Building a sentence word by word on an AAC device takes time. For most conversations, that's fine. The other person waits, the message comes together, and communication happens.
But some moments can't wait.
"I need help." "I'm in pain." "Call my parents." "I'm allergic to peanuts." These aren't sentences you want to construct one symbol at a time while someone stands there watching. They need to be ready to go, one tap, full sentence, spoken immediately.
That's what Quick Phrases are for. They're pre-built, ready-to-speak sentences that live in their own section of SabiKo, separate from the communication boards. Tap once and the full phrase is spoken aloud. No composing, no navigating through folders, no building word by word.
What's Included
SabiKo comes with pre-built Quick Phrases organized into categories covering emergencies and everyday communication. Each phrase is a complete sentence, ready to speak with a single tap.
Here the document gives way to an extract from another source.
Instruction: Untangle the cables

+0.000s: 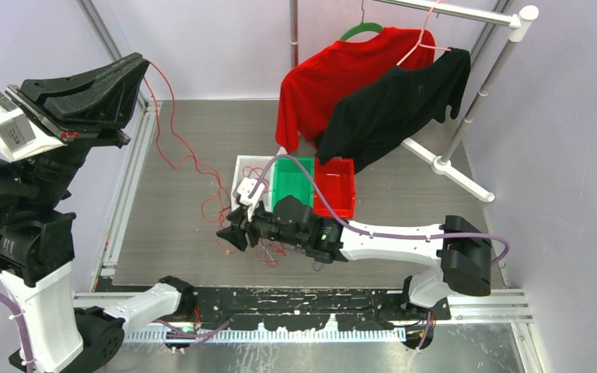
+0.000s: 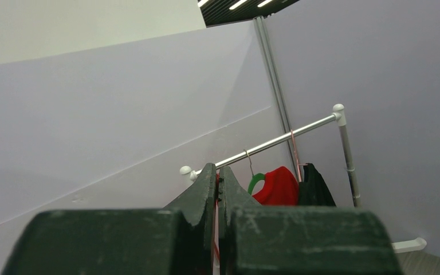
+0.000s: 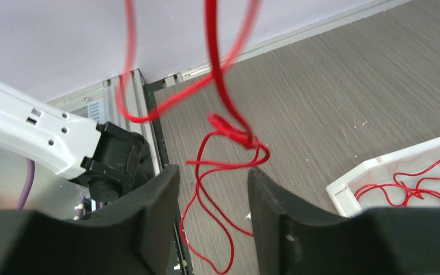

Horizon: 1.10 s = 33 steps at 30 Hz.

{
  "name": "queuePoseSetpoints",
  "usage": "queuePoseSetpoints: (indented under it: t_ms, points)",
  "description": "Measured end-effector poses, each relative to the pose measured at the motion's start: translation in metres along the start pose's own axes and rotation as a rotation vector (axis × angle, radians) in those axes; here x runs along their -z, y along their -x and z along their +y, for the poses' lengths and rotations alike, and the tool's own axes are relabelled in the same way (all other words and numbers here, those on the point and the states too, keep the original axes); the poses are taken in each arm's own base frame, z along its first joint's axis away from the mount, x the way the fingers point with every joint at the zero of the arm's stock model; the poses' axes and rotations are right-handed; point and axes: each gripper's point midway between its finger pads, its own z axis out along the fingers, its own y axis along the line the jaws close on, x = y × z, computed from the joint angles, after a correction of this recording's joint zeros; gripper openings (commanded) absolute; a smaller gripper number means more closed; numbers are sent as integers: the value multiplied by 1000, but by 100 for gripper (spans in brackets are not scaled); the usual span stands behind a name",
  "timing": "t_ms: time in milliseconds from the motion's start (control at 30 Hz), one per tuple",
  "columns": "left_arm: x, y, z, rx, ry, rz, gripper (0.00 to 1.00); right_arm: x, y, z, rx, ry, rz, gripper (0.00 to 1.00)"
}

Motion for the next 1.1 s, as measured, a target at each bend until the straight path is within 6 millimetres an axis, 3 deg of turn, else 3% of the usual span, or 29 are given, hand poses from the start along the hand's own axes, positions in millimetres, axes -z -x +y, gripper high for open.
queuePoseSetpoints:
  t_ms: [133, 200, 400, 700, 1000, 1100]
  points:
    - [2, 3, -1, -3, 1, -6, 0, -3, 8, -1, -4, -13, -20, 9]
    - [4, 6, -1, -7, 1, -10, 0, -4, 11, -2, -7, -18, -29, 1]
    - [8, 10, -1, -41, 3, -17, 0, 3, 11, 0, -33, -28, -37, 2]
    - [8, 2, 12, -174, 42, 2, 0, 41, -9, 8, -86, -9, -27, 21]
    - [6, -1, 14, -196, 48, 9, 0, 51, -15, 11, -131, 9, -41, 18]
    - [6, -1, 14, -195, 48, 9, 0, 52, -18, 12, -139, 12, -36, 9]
The built-in phrases span areas like:
- Emergency and safety: phrases for pain, allergies, calling for help, and urgent needs
- Everyday essentials: yes, no, thank you, and other high-frequency responses
- Introductions: phrases that explain who the user is and how they communicate
- Social exchanges: greetings, conversation starters, and common replies
Why Quick Phrases Matter
Speed saves in emergencies
A child who falls off the playground and is in pain shouldn't have to navigate to the right board, find "I," find "hurt," find a body part, and compose a sentence while crying. They need one button that says "I am in pain" immediately.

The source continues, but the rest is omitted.